» **EXERCISE AIM**: Print all the data below exactly, without images.

[Extracted records]
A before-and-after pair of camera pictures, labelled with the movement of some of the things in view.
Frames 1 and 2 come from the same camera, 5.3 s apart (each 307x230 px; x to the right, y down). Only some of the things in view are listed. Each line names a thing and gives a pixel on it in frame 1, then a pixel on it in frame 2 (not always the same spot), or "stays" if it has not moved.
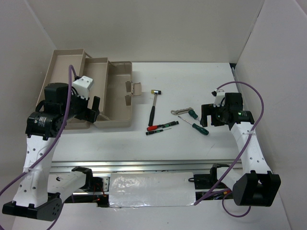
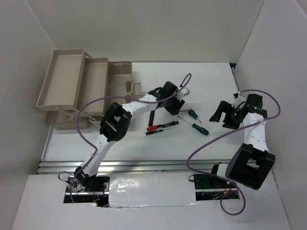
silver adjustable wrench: (181, 111) stays
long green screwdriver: (196, 127) stays
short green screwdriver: (193, 114) stays
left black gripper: (88, 113) → (174, 110)

» **ANSWER SPACE**:
A before-and-after pair of camera pictures, labelled with the movement of some of the things in view.
Frames 1 and 2 come from the same camera, 5.3 s apart (each 307x230 px; x to the right, y down). Only some of the things in view are listed. Each line names a thing and gives a pixel on it in frame 1, then a pixel on it in frame 2 (not always the same spot), or "stays" if it has not moved.
silver adjustable wrench: (181, 111) stays
long green screwdriver: (196, 127) stays
short green screwdriver: (193, 114) stays
left black gripper: (88, 113) → (174, 110)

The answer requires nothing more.